══ DATA SECTION
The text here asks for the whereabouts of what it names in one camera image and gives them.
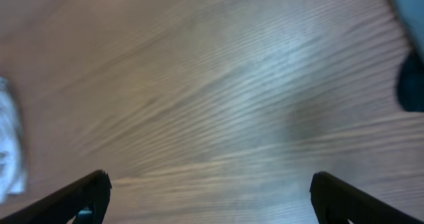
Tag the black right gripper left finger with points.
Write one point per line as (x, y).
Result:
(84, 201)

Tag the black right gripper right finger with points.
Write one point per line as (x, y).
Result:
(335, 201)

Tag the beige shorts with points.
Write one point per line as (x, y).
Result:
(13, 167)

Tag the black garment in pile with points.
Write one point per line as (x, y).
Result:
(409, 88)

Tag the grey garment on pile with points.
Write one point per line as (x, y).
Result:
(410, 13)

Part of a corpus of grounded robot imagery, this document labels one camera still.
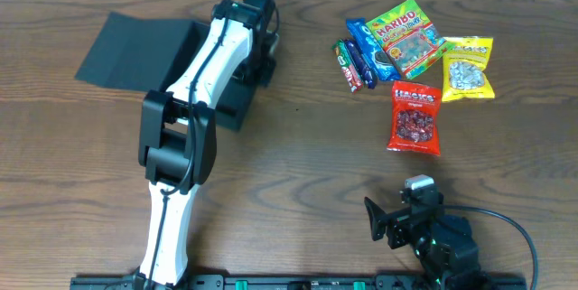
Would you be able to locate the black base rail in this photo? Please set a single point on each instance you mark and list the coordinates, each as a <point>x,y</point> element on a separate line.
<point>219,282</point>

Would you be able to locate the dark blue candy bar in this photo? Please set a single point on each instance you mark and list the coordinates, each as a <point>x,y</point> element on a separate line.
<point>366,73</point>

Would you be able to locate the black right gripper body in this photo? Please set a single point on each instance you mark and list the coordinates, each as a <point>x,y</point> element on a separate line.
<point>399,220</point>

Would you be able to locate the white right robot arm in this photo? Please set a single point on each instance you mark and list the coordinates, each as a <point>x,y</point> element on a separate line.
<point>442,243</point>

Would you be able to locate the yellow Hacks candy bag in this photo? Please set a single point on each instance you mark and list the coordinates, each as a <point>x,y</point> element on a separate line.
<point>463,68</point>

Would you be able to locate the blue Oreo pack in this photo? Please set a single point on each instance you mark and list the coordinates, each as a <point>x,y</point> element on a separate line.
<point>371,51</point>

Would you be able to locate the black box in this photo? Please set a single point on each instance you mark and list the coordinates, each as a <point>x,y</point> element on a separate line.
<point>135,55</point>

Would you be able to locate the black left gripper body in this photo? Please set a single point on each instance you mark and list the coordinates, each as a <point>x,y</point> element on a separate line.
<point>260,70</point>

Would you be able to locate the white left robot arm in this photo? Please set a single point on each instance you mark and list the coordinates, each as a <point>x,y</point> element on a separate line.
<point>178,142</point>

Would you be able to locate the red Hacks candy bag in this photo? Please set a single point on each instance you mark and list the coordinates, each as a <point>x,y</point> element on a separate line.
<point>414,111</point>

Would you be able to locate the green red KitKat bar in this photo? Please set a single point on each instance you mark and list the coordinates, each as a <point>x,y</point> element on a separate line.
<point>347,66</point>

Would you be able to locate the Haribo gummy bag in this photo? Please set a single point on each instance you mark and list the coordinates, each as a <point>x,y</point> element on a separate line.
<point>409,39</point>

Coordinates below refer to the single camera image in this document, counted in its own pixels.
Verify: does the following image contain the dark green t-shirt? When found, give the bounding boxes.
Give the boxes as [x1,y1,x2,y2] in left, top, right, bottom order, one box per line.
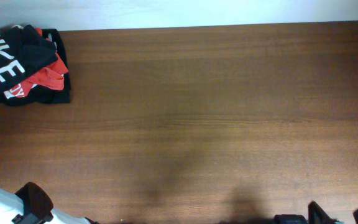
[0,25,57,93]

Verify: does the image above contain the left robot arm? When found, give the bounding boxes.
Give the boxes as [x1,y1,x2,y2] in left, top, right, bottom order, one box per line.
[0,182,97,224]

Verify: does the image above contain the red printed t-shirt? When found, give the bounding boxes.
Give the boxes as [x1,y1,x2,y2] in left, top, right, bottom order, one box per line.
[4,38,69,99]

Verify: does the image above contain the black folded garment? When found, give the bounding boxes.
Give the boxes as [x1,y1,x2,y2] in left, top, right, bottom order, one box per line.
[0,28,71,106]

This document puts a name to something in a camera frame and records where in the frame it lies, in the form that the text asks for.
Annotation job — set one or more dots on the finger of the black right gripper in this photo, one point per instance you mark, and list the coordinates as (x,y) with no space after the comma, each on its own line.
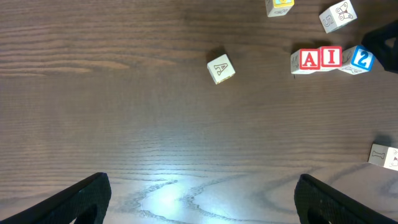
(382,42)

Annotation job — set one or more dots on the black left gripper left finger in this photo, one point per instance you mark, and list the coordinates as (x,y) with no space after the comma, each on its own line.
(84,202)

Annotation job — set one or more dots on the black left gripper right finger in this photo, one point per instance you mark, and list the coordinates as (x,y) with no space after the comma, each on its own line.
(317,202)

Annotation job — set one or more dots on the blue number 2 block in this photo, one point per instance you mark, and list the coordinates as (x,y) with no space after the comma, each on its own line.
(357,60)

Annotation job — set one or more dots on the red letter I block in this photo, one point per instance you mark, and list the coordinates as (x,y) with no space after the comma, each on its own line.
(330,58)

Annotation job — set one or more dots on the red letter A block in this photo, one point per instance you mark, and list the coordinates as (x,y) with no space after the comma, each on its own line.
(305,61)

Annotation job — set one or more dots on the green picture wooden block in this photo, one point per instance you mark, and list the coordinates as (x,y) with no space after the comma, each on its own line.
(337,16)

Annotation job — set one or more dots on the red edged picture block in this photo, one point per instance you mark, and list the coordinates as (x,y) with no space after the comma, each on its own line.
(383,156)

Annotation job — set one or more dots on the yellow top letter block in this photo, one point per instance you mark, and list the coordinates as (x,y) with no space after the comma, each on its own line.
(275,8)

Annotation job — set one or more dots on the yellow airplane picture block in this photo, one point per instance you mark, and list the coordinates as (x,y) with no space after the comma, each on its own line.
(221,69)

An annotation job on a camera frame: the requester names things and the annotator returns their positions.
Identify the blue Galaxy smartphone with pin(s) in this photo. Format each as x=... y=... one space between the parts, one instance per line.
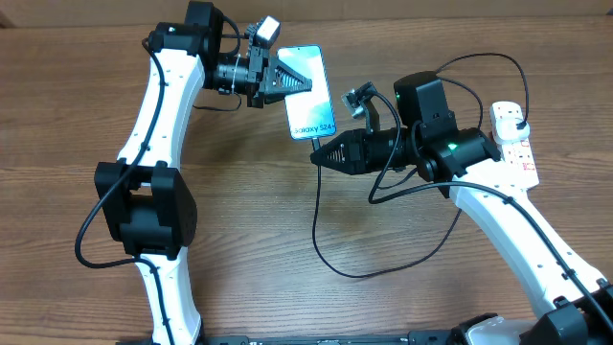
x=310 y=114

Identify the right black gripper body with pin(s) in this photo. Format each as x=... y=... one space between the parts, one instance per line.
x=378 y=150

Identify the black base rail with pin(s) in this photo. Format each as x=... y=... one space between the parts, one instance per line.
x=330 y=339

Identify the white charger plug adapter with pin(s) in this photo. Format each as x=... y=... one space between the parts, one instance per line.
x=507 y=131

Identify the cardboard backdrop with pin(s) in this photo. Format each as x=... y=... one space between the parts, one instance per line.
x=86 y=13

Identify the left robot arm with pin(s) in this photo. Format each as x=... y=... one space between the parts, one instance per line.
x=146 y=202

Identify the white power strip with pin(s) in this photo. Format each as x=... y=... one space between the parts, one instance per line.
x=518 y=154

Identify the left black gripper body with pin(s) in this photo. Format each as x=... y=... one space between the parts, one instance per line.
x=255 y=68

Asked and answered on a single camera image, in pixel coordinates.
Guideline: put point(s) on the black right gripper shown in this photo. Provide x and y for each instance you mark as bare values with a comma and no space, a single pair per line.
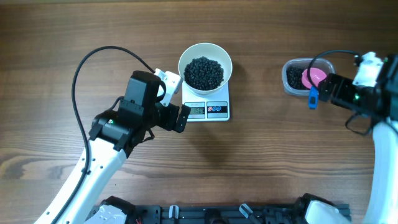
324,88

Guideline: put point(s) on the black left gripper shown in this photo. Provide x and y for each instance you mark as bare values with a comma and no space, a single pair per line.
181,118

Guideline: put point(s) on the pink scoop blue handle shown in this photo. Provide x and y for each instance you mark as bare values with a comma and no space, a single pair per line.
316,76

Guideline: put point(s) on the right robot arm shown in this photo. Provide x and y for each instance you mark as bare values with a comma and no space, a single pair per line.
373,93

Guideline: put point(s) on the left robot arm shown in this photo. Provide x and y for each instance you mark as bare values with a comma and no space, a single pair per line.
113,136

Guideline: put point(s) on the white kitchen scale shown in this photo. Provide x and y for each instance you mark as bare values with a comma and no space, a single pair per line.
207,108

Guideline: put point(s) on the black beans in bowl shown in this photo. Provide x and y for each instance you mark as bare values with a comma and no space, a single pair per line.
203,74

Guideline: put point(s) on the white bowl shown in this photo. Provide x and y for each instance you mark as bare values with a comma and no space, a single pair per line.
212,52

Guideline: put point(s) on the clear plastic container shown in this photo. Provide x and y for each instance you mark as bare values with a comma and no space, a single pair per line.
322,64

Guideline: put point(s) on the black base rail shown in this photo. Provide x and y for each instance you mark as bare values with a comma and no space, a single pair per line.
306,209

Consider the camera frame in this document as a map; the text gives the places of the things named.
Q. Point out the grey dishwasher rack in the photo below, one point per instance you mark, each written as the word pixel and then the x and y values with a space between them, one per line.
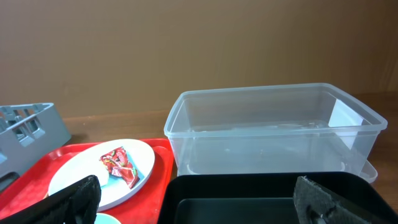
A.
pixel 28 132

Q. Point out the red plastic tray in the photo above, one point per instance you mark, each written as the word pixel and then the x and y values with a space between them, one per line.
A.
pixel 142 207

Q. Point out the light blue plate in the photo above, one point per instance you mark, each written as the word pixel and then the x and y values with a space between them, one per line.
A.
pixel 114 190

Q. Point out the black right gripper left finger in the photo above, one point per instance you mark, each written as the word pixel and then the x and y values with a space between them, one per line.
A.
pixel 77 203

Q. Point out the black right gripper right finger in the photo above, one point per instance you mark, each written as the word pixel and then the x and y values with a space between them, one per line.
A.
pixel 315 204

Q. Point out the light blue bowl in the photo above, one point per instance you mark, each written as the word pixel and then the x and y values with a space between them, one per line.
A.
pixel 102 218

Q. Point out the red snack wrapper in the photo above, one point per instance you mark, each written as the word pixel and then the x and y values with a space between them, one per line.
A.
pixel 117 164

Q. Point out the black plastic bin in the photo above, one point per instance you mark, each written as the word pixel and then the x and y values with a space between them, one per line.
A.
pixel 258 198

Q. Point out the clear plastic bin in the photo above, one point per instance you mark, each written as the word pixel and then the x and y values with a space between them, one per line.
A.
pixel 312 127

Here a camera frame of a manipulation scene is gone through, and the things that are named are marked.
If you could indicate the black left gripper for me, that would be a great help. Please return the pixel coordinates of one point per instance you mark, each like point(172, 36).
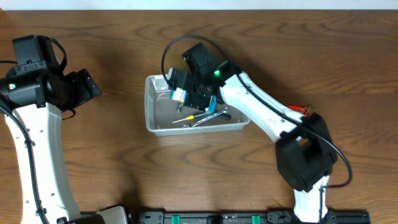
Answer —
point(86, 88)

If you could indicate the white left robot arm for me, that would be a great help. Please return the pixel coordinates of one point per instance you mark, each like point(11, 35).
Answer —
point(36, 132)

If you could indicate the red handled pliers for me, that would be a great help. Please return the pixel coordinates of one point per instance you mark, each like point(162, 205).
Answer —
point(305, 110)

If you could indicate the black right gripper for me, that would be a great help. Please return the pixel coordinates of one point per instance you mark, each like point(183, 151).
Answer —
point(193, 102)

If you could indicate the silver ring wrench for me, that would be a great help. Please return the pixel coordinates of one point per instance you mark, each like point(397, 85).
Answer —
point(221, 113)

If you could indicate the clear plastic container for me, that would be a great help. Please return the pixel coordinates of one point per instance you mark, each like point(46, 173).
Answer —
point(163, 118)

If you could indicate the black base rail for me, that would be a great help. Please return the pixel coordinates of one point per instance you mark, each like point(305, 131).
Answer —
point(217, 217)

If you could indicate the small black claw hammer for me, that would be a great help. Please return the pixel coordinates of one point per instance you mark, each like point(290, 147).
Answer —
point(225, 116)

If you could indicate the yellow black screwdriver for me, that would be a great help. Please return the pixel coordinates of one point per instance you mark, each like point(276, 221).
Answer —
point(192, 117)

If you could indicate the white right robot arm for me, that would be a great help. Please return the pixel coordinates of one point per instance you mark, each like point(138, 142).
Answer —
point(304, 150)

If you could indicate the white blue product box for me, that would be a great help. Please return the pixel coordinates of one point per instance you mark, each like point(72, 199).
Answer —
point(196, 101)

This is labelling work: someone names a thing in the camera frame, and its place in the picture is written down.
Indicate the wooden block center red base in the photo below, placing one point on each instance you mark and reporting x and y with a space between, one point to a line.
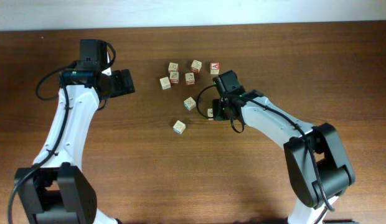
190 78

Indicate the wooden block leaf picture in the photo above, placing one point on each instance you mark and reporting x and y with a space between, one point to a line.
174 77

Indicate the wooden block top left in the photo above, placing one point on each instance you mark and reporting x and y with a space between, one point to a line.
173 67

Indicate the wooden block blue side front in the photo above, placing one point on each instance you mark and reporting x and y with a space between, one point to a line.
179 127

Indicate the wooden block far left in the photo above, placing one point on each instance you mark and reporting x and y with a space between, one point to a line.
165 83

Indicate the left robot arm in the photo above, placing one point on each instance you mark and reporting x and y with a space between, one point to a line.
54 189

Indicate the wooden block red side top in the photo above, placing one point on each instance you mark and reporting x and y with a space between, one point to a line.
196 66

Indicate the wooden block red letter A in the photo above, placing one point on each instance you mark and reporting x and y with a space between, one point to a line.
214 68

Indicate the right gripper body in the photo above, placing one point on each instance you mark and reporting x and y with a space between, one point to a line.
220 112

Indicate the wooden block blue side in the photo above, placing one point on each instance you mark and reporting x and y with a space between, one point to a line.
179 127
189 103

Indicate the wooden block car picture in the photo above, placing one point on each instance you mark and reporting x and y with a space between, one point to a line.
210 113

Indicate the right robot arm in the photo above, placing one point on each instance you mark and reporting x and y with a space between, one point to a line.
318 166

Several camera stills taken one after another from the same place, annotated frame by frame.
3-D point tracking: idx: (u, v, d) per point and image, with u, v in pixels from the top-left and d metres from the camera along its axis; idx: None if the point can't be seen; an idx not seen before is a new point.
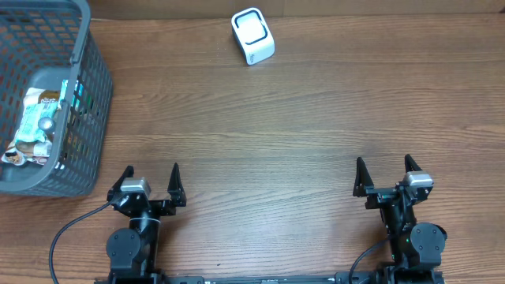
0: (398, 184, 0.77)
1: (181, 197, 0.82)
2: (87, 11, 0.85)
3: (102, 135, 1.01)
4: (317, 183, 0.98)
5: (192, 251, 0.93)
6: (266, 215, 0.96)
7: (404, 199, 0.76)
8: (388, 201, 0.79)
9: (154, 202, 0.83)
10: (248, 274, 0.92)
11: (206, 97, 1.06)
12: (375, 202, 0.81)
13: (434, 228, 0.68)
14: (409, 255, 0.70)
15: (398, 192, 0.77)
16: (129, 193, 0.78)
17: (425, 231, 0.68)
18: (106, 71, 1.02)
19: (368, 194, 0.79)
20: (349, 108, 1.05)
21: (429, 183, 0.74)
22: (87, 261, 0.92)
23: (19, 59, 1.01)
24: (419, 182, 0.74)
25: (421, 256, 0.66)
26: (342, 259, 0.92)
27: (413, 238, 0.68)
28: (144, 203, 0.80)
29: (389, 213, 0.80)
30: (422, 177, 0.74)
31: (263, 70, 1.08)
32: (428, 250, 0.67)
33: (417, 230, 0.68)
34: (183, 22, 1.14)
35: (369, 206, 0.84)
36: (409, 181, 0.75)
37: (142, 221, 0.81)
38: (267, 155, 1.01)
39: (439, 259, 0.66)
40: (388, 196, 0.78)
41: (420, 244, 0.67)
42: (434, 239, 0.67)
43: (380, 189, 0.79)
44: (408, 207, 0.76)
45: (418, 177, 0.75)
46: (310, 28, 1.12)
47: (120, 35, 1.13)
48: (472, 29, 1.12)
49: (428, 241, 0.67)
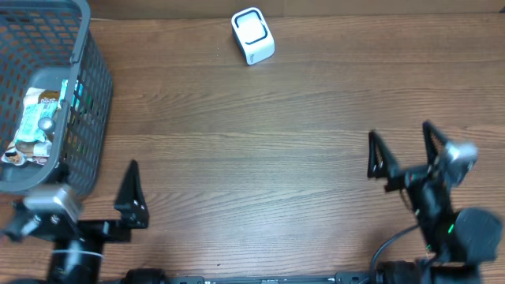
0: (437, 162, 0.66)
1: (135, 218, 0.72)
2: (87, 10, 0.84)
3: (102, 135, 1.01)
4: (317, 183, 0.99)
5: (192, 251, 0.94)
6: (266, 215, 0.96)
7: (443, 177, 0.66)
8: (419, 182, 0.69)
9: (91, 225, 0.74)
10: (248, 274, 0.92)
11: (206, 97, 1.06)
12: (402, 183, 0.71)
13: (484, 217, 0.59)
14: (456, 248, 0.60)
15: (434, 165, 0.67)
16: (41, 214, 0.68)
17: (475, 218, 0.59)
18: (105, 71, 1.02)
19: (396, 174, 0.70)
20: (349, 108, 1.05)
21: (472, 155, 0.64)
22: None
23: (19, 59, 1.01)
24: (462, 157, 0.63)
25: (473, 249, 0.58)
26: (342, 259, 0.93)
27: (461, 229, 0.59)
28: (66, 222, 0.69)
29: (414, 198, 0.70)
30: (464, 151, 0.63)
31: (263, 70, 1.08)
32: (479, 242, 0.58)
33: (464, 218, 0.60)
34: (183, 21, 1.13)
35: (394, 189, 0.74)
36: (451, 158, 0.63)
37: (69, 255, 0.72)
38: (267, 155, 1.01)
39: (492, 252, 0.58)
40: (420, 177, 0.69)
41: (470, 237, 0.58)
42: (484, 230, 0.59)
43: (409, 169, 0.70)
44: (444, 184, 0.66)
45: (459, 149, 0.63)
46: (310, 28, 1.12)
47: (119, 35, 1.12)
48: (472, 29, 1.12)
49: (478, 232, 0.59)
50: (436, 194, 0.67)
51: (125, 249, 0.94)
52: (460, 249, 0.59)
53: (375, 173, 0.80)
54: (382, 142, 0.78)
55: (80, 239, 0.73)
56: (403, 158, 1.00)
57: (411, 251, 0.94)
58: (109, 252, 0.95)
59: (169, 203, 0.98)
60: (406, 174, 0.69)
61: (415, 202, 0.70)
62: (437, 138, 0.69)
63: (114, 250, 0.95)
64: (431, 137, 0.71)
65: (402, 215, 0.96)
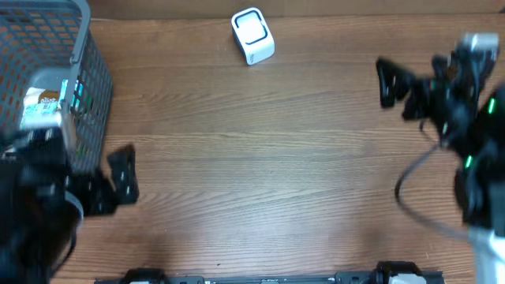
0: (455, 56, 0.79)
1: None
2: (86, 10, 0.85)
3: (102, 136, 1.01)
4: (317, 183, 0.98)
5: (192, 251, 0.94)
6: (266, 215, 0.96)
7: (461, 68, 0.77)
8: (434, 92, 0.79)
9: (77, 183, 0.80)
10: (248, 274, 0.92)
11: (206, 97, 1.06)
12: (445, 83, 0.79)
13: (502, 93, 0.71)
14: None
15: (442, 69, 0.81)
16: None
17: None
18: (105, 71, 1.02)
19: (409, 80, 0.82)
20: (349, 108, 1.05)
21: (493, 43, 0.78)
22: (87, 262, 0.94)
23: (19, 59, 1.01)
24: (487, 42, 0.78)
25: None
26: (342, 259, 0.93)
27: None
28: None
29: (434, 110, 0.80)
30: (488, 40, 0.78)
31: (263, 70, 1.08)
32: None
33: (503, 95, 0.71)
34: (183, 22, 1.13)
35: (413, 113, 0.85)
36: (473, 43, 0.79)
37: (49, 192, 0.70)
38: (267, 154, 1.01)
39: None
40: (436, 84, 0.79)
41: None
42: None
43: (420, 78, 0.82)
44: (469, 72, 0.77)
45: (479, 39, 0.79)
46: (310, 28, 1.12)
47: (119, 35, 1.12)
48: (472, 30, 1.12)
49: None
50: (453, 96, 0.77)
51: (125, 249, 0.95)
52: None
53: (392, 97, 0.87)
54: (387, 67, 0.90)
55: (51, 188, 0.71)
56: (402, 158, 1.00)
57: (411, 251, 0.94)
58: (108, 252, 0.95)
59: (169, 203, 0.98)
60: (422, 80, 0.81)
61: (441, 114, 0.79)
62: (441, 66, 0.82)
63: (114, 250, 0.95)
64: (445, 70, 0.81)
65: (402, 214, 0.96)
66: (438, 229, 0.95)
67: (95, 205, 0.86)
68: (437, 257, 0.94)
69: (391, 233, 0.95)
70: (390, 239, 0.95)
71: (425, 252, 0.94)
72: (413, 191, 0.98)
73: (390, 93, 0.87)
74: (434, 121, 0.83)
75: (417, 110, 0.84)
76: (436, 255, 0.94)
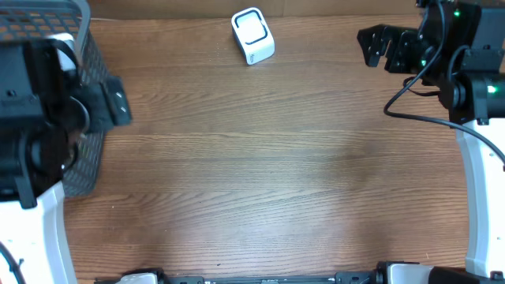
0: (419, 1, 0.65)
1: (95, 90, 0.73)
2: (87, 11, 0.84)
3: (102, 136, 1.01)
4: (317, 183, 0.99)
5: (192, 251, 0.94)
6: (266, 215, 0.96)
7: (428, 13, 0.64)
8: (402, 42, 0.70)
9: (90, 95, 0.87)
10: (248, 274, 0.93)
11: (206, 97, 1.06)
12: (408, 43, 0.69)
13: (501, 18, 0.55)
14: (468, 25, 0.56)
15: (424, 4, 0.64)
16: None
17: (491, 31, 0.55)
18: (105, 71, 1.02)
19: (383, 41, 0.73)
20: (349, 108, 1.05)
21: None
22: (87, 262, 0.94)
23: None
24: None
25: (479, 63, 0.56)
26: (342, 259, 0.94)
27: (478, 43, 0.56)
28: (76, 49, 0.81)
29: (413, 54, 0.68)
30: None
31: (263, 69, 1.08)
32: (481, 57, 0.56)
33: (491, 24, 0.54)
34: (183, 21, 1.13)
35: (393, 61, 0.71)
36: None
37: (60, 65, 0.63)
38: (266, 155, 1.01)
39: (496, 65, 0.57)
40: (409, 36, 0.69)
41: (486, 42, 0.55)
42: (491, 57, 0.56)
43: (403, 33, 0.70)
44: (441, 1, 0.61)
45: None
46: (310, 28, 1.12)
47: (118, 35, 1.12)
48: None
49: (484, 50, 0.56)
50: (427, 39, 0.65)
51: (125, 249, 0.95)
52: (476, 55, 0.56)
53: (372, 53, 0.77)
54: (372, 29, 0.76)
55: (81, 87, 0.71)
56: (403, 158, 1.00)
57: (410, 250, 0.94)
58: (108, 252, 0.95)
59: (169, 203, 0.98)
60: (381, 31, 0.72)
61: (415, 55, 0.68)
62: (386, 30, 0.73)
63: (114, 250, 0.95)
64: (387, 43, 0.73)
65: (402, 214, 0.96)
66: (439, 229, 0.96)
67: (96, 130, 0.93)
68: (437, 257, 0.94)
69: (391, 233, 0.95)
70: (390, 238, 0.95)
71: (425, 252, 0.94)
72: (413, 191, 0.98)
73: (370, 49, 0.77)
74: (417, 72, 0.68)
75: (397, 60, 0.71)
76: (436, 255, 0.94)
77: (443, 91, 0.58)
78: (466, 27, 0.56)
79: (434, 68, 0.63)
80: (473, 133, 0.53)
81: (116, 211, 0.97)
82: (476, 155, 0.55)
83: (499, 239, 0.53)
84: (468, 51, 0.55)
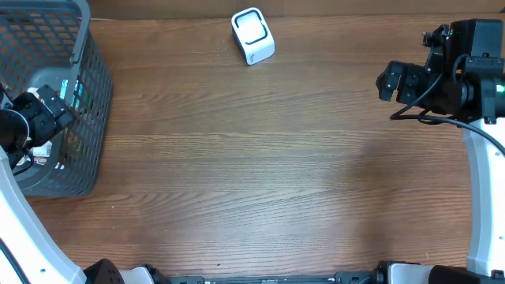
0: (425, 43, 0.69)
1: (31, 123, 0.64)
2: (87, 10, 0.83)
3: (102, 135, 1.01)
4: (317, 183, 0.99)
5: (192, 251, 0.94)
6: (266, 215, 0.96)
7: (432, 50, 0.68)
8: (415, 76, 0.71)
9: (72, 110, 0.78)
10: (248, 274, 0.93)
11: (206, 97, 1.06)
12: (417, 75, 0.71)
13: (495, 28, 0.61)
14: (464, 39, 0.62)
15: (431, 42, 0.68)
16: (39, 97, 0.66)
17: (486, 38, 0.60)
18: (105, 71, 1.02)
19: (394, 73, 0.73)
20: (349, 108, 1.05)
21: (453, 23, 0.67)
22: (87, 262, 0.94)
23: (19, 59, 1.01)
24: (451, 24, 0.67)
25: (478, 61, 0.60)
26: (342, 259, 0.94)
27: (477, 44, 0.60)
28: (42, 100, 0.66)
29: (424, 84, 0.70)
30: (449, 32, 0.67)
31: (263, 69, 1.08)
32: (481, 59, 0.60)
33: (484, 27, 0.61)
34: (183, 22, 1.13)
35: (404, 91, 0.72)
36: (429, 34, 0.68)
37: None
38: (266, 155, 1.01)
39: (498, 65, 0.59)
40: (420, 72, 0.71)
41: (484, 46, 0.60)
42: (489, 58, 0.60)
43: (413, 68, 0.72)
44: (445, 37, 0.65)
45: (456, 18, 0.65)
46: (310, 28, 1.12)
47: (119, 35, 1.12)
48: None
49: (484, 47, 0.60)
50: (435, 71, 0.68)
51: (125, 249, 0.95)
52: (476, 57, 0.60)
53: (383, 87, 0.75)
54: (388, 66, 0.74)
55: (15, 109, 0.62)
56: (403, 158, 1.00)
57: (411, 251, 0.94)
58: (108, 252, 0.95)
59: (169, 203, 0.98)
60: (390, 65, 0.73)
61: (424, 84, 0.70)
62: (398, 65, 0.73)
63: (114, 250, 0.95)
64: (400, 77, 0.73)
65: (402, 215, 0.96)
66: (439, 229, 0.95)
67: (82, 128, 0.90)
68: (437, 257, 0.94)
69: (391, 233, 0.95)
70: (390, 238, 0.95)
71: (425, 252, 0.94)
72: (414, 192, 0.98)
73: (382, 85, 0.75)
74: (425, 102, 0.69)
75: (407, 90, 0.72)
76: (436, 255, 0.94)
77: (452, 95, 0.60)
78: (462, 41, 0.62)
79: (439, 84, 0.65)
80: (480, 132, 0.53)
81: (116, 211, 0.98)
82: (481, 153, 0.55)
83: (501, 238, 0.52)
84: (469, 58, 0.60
════
### ACTIVITY:
Return from the data every line that holds "help".

### ANSWER TO THIS EXERCISE:
If you could indicate the black left gripper for me, that would be a great help. Please return the pixel coordinates of one point per instance you mark, each like point(172, 36).
If you could indicate the white left robot arm for me, that would be a great help. Please return the pixel coordinates of one point per instance you mark, each like point(11, 35).
If you could indicate the red handled pliers for me, that would be a great help. Please return the pixel coordinates of one point per instance you mark, each like point(162, 205).
If you could indicate the black right gripper for me, that would be a great help. Please return the pixel coordinates of one point per instance you mark, each like point(183, 151).
If you could indicate the silver ring wrench for me, that would be a great help. Please return the pixel coordinates of one point per instance you mark, each like point(397, 85).
If you could indicate the clear plastic container for me, that would be a great help. Please return the pixel coordinates of one point per instance you mark, each like point(46, 173).
If you could indicate the black base rail for me, that would be a great help. Please return the pixel coordinates of one point per instance you mark, each like point(305, 131).
If you could indicate the small black claw hammer for me, that would be a great help. Please return the pixel coordinates of one point per instance you mark, each like point(290, 147).
If you could indicate the yellow black screwdriver for me, that would be a great help. Please return the pixel coordinates of one point per instance you mark, each like point(276, 221).
If you could indicate the white right robot arm for me, that would be a great help. Please return the pixel coordinates of one point per instance you mark, each like point(138, 142).
If you could indicate the white blue product box for me, that would be a great help. Please return the pixel coordinates of one point per instance you mark, each like point(72, 199).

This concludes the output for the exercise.